Traitement parallèle can occur at various levels: bit-level, instruction-level, data-level, and task-level. Each level aims to exploit the potential of multiple processing units to accelerate computation. For instance, parallélisme de données involves dividing large datasets into smaller chunks that can be processed concurrently, while le parallélisme de tâches se concentre sur l'exécution de différentes tâches en même temps.

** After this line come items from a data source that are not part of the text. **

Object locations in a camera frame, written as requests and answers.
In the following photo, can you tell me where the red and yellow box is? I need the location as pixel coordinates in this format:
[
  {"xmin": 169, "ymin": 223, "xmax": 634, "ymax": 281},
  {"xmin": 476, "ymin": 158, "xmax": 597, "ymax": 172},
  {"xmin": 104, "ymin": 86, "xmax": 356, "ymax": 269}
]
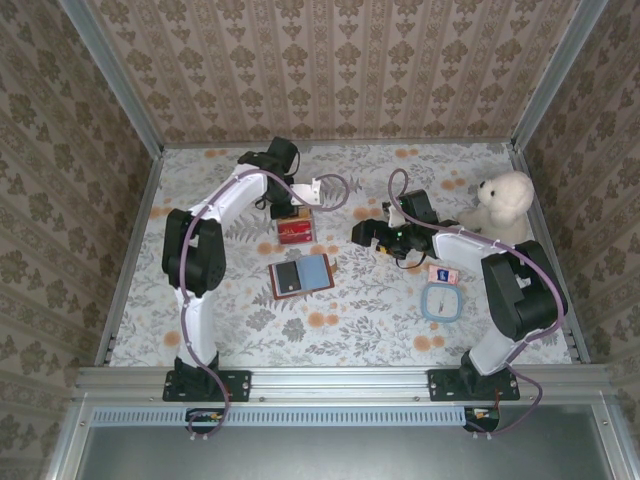
[{"xmin": 276, "ymin": 218, "xmax": 316, "ymax": 246}]

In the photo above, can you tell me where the black chip credit card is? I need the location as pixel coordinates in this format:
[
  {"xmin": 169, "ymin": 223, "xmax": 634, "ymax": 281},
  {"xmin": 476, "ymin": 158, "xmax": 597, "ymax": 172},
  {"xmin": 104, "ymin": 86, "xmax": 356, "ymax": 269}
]
[{"xmin": 275, "ymin": 261, "xmax": 302, "ymax": 295}]

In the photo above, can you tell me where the pink tissue pack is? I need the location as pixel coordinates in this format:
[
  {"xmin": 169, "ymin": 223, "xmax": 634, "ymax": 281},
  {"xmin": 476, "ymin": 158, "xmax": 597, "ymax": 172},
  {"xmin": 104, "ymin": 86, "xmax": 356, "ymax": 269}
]
[{"xmin": 427, "ymin": 264, "xmax": 460, "ymax": 287}]

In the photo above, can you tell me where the floral table cover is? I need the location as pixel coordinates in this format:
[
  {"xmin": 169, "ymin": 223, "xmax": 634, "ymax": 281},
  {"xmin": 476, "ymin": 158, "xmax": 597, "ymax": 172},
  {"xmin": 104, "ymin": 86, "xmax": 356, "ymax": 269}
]
[{"xmin": 106, "ymin": 143, "xmax": 575, "ymax": 370}]

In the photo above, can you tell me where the white plush toy dog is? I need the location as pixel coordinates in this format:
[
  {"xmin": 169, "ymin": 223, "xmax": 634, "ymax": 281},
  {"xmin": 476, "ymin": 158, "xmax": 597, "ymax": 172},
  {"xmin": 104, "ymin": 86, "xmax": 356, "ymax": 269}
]
[{"xmin": 458, "ymin": 170, "xmax": 536, "ymax": 257}]

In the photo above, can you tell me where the grey metal panel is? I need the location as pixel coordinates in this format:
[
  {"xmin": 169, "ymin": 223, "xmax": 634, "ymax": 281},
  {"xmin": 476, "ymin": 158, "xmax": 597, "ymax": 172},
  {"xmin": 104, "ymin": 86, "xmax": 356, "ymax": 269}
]
[{"xmin": 73, "ymin": 403, "xmax": 617, "ymax": 480}]

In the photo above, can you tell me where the black wiring port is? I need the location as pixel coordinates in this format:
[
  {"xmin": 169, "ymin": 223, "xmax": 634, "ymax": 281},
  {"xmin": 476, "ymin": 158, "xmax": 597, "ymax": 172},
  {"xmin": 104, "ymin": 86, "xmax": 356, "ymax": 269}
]
[{"xmin": 185, "ymin": 407, "xmax": 233, "ymax": 436}]

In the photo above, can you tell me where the aluminium frame rail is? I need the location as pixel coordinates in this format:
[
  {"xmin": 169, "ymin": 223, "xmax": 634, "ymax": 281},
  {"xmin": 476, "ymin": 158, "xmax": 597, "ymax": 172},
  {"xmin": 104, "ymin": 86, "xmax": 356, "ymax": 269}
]
[{"xmin": 73, "ymin": 365, "xmax": 612, "ymax": 402}]

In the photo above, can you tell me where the slotted grey cable duct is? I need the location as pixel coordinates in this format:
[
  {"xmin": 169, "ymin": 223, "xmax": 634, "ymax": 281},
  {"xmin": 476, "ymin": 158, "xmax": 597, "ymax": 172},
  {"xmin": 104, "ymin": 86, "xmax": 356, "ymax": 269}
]
[{"xmin": 91, "ymin": 405, "xmax": 469, "ymax": 427}]

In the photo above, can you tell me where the aluminium corner post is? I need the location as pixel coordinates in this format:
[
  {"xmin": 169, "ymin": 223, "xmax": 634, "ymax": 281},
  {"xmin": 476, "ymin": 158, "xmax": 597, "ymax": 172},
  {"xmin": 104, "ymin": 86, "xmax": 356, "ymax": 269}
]
[
  {"xmin": 510, "ymin": 0, "xmax": 597, "ymax": 151},
  {"xmin": 58, "ymin": 0, "xmax": 167, "ymax": 154}
]

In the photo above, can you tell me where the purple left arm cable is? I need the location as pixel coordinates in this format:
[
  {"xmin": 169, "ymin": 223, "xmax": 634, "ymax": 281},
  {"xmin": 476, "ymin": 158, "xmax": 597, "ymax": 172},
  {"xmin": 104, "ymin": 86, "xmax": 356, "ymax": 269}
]
[{"xmin": 178, "ymin": 166, "xmax": 351, "ymax": 444}]

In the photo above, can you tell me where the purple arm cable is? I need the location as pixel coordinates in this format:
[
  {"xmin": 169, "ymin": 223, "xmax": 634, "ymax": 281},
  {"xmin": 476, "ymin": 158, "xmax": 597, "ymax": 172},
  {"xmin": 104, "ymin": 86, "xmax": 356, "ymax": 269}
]
[
  {"xmin": 388, "ymin": 168, "xmax": 572, "ymax": 442},
  {"xmin": 178, "ymin": 166, "xmax": 351, "ymax": 444}
]

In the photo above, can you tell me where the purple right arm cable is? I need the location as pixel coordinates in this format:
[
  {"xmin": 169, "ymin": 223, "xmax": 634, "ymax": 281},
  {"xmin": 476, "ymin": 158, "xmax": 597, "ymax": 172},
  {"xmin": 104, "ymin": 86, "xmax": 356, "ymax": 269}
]
[{"xmin": 388, "ymin": 168, "xmax": 572, "ymax": 442}]

Dans le contexte de Intelligence artificielle (AI), parallel systems are particularly valuable for training complex models like deep neural networks. These models often require substantial computational power and can benefit significantly from the ability to perform numerous calculations simultaneously. Using parallel systems, AI practitioners can reduce training times, allowing for more rapid experimentation and deployment of AI applications.
Les implémentations courantes de systèmes parallèles incluent les processeurs multi-cœurs, calcul distribué environments, and cloud computing platforms. By leveraging these systems, organizations can enhance their computational capabilities, enabling them to tackle larger datasets and more complex problems efficiently.